Scientific classification
- Kingdom: Plantae
- Clade: Tracheophytes
- Clade: Angiosperms
- Clade: Monocots
- Order: Asparagales
- Family: Orchidaceae
- Subfamily: Orchidoideae
- Tribe: Diurideae
- Genus: Caladenia
- Species: C. remota Hopper & A.P.Br.
- Subspecies: C. r. subsp. remota
- Trinomial name: Caladenia remota subsp. remota
- Synonyms: Calonemorchis remota (Hopper & A.P.Br.) D.L.Jones & M.A.Clem.
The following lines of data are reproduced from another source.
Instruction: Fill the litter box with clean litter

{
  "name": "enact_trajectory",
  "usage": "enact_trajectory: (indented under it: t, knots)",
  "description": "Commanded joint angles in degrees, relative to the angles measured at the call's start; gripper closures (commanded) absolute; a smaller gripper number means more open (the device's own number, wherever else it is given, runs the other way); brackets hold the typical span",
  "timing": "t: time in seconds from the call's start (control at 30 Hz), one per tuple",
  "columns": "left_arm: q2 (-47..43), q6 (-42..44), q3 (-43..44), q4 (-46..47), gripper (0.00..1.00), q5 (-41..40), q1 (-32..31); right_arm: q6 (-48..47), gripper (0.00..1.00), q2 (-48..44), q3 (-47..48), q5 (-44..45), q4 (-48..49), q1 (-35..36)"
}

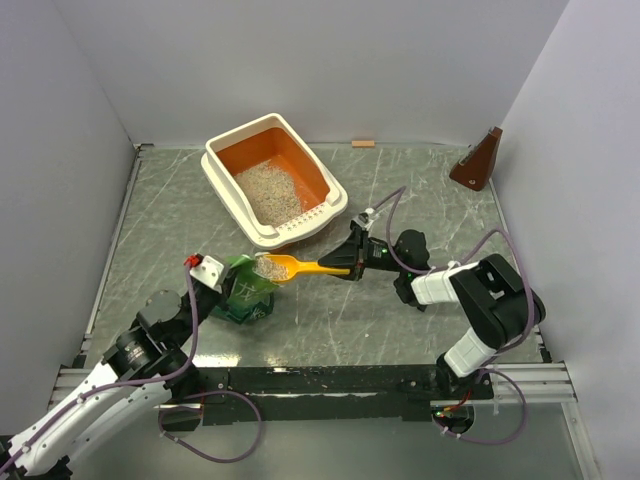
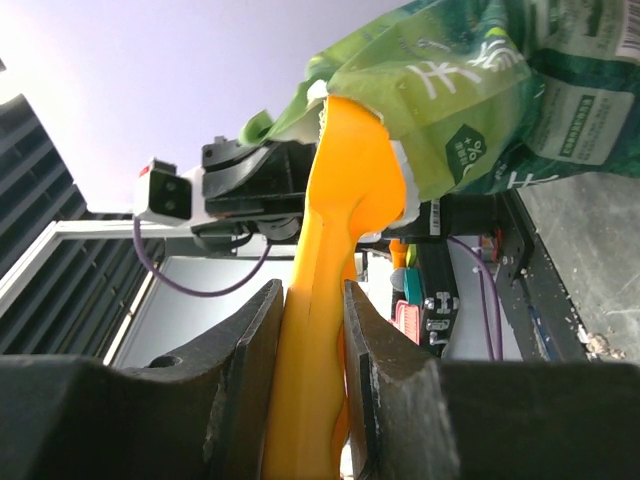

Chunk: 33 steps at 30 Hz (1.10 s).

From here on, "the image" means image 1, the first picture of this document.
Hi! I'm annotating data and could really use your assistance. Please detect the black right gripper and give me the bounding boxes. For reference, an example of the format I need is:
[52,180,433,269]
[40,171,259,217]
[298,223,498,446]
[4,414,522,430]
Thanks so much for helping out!
[318,226,408,281]

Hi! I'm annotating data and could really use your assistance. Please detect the green litter bag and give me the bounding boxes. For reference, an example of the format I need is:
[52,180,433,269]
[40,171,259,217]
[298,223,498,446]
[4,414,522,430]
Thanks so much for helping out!
[211,255,278,324]

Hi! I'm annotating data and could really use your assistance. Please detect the yellow plastic litter scoop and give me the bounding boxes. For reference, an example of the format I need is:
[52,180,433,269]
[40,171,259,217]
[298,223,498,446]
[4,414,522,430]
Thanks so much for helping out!
[253,253,332,284]

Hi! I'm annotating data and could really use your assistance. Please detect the black bag clip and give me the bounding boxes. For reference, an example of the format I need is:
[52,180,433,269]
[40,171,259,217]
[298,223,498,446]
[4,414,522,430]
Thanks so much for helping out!
[395,285,426,312]

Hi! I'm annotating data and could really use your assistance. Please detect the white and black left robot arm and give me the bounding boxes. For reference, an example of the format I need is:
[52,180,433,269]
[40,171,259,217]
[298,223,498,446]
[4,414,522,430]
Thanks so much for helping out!
[1,277,230,479]

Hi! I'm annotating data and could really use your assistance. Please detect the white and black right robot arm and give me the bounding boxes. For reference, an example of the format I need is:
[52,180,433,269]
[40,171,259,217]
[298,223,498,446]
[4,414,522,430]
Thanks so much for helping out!
[318,223,546,399]

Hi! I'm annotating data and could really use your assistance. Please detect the grey cat litter pile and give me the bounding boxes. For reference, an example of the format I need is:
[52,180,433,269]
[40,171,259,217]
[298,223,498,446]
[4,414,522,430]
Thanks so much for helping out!
[234,162,303,227]

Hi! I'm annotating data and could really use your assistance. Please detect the white and orange litter box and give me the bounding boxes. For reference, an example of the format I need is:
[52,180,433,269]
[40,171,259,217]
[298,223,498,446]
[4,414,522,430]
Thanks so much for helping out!
[201,113,348,251]

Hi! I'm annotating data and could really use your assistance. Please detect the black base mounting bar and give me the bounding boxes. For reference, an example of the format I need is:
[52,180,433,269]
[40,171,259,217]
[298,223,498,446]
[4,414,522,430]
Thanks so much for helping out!
[158,363,476,435]

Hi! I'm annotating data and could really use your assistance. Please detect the small wooden block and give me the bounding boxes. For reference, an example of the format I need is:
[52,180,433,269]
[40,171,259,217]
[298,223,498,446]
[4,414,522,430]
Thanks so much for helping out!
[351,140,376,149]

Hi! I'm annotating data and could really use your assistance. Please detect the brown wooden wedge stand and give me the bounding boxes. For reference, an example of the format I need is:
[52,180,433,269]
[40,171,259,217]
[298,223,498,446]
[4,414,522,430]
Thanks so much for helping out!
[449,126,503,192]

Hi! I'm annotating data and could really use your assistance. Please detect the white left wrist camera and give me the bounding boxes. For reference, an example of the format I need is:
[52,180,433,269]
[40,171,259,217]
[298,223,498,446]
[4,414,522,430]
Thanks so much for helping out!
[185,254,230,293]

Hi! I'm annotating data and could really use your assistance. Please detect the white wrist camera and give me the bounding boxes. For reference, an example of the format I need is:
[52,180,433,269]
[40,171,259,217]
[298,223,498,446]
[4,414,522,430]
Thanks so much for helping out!
[185,254,230,293]
[350,207,380,231]

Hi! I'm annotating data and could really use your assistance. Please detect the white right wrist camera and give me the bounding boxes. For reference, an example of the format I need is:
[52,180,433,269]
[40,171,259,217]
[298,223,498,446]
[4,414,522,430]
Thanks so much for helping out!
[350,207,380,231]

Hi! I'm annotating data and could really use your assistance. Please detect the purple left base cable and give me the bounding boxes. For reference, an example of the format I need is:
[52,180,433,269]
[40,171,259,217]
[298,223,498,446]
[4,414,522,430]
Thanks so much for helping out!
[157,387,263,461]

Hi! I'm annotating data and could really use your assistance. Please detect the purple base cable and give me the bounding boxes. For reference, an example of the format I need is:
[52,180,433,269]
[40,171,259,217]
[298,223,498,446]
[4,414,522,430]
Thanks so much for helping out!
[157,387,263,461]
[432,369,531,446]

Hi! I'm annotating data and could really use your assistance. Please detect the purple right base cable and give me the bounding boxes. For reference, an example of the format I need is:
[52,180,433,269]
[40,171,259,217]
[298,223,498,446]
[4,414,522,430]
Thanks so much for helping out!
[432,369,531,446]

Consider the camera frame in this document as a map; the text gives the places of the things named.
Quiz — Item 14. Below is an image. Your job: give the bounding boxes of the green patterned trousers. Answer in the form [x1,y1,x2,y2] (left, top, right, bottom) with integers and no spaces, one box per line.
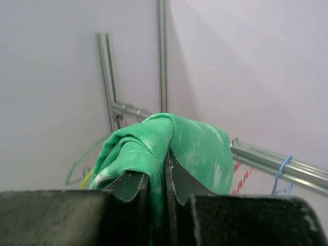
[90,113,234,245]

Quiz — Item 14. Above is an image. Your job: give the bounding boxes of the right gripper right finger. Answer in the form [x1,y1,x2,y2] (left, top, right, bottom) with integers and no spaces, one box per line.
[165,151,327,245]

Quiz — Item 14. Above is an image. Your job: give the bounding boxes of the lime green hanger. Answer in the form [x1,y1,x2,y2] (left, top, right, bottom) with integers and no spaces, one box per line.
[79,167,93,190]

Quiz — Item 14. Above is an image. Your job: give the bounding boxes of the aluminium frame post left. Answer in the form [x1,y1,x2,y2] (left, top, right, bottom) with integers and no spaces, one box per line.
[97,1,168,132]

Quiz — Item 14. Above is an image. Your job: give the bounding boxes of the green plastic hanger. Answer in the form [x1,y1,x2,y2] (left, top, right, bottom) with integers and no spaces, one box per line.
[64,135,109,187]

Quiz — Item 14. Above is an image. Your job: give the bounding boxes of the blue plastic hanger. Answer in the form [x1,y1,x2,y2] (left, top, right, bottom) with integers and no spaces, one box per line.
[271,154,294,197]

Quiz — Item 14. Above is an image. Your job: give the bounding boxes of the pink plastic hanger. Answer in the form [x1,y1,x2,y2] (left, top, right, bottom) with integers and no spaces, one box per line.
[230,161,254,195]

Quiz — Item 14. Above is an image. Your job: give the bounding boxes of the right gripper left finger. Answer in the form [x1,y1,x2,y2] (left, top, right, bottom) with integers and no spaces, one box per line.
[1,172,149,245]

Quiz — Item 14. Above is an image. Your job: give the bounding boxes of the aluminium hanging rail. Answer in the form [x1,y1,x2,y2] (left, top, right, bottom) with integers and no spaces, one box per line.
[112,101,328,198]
= Caladenia remota subsp. remota =

Subspecies of orchid

Caladenia remota subsp. remota, commonly known as the outback spider orchid, is a plant in the orchid family Orchidaceae and is endemic to the south-west of Western Australia. It has a single hairy leaf and one or two relatively large creamy-white to pale yellow flowers. It is relatively common in moist soil around granite outcrops, growing in more inland areas than most other spider orchids.

==Description==
Caladenia remota subsp. remota is a terrestrial, perennial, deciduous, herb with an underground tuber and a single erect, hairy leaf, 150-170 mm long and about 5 mm wide. One or two cream-coloured to creamy-yellow flowers 90-140 mm long and 60-80 mm wide are borne on a spike 150-250 mm tall. The sepals and petals have long, brown, thread-like tips. The dorsal sepal is erect, 55-90 mm long and 2-5 mm wide. The lateral sepals are 55-90 mm long and 4-5 mm wide, spread apart and turned downwards. The petals are 55-80 mm long and 2-3 mm wide and spread horizontally near their bases but then turn downwards. The labellum is 13-18 mm long, 11-12 mm wide and cream coloured with red lines and marks. The sides of the labellum have many short blunt teeth, the tip curls under and there are two rows of anvil-shaped, white calli, sometimes with red tips, along its centre. Flowering occurs from August to mid December.

==Taxonomy and naming==
Caladenia remota was first described in 2001 by Stephen Hopper and Andrew Phillip Brown and the description was published in Nuytsia. At the same time they described two subspecies, including subspecies remota. The specific epithet (remota) is a Latin word meaning "distant" or "far off" referring to the more inland distribution of this species of orchid.

==Distribution and habitat==
The outback spider orchid is found between Yalgoo and Bonnie Rock in the Avon Wheatbelt, Murchison and Yalgoo biogeographic regions where it usually grows in moist areas around the edges of granite outcrops.

==Conservation==
Caladenia remota subsp. remota is classified as "not threatened" by the Western Australian Government Department of Parks and Wildlife.